In today's climate, businesses are extending their trade to more than one territory by way of distributors, agents and other parties that enable their products to find their way into emerging and expanding markets. This in itself can open up legal issues with regard to agreements between parties. The recent case of Ursula Adamowski v OHIM (T-537 and 538/10) flags up one such issue that can arise.
Background to the Case
In 2003 Ursula Adamowski filed two Community Trade Mark applications for Fagumit (word) and Fagumit logo (see below) in Classes 12 and 17. Both CTM applications proceeded to registration.
In 2008, Fabryka Wezy Gumowych I Tworzyw Sztucznych Fagumit sp. Z.o.o. filed two separate declarations of invalidity at OHIM in respect of these two CTM registrations on the ground that they had been filed in bad faith, given that they had both been filed in an agent's name without the consent of Fabryka who is the proprietor of the following mark registered in Class 17 in Poland and also that it was Fabryka's business name which had been used in the course of trade to export goods into various EU member states, including Germany, since 1993.
The Cancellation Division rejected both applications for invalidity. These decisions were appealed to the First Board of Appeal who upheld both appeals and annulled the Cancellation Division's decisions.
In joint proceedings Ursula Adamowski appealed to the (European) General Court (GC).
The main part of this case turned on the evidence filed by Fabryke who showed that they had used the term Fagumit in the course of trade since at least 1997, exporting goods to Germany pursuant to a distribution agreement with the CTM proprietor (Ms Adamowski). All of the evidence produced by Fabryke, including the distribution agreement dated 10 April 1998 clearly showed that Ms Adamowski had no legitimate right to file the CTM applications, and did not obtain Fabryka's consent prior to doing so. Even though the CTM applicant was a distributor of Fabryka this did not give her the right to file CTM applications without Fabryka's consent.
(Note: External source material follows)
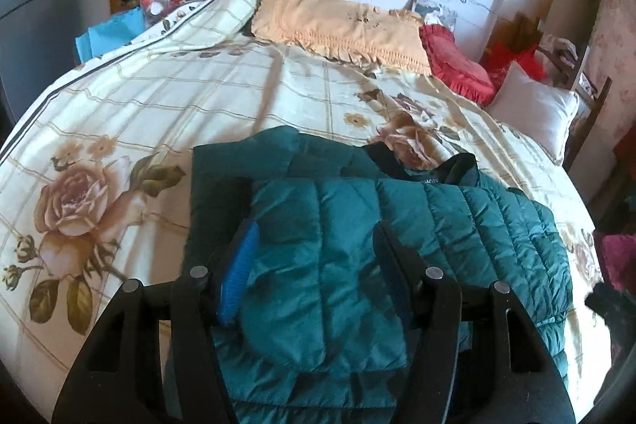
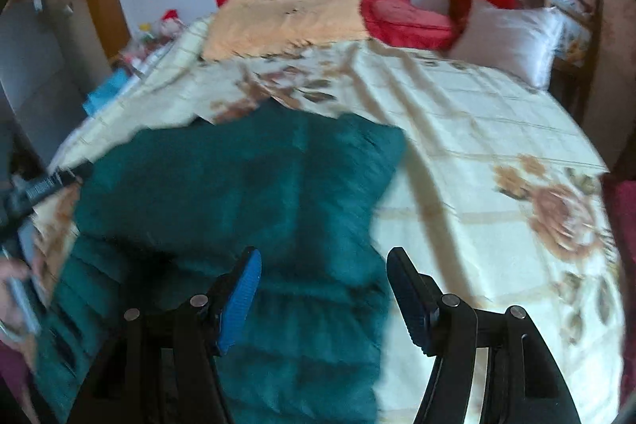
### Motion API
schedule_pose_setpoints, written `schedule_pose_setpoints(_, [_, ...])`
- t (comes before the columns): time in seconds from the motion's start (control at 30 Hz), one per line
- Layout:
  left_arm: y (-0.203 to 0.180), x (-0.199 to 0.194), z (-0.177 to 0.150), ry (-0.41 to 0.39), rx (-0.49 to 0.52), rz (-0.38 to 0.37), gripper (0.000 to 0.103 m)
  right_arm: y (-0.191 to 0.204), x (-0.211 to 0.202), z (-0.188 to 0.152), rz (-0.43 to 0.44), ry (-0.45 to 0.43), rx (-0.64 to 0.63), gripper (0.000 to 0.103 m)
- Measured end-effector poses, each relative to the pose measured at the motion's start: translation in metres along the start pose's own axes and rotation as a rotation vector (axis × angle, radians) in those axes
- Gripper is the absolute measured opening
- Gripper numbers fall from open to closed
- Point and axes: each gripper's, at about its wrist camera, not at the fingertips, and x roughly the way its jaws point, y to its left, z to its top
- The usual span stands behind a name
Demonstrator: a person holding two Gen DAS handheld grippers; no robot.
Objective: Fold large clothes
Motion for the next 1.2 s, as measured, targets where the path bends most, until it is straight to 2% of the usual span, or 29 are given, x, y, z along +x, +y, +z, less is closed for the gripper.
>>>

Consent for the purpose of Article 8(3) needs to be explicit and not implied and Ms Adamowski could not prove that there had been actual consent. The appeal was therefore dismissed.
Article 8(3) and related Article 53(1)(b) are not parts of Community law that arise every day, but they are certainly worth remembering. If a brand owner does find itself in a situation where a distributor, manager or agent has filed an application to register its mark then these provisions will be triggered. This case and others clearly state that, "consent for the purposes of registration of the mark in the name of the representative or agent must be clear, specific and unconditional". In this case, no consent was proven by Adamowski and she lost her registrations.
This is an important lesson commercially for brand owners. If they want to retain ultimate ownership of their brand this should really be written clearly in any agreement made with licensees, distributors or the like. If they do become aware of an application having been made without their consent then clearly this case highlights their ability to take action to prevent the third party from trying to obtain rights in their trade mark.
It is of course still the brand owner's responsibility to monitor their trade mark, preferably through a watching service, so they are made aware if any applications are filed. In the case in point, if Fabryka had had a watching service in place they would have become aware that Adamowski had filed these applications long before they even reached registration and time and money would have been saved, as well as the working relationship which the writer assumes was damaged irretrievably after this battle had taken place. Potential misunderstandings as to who has the right to protect a brand can be avoided at the outset by clearly identifying this in any agreement.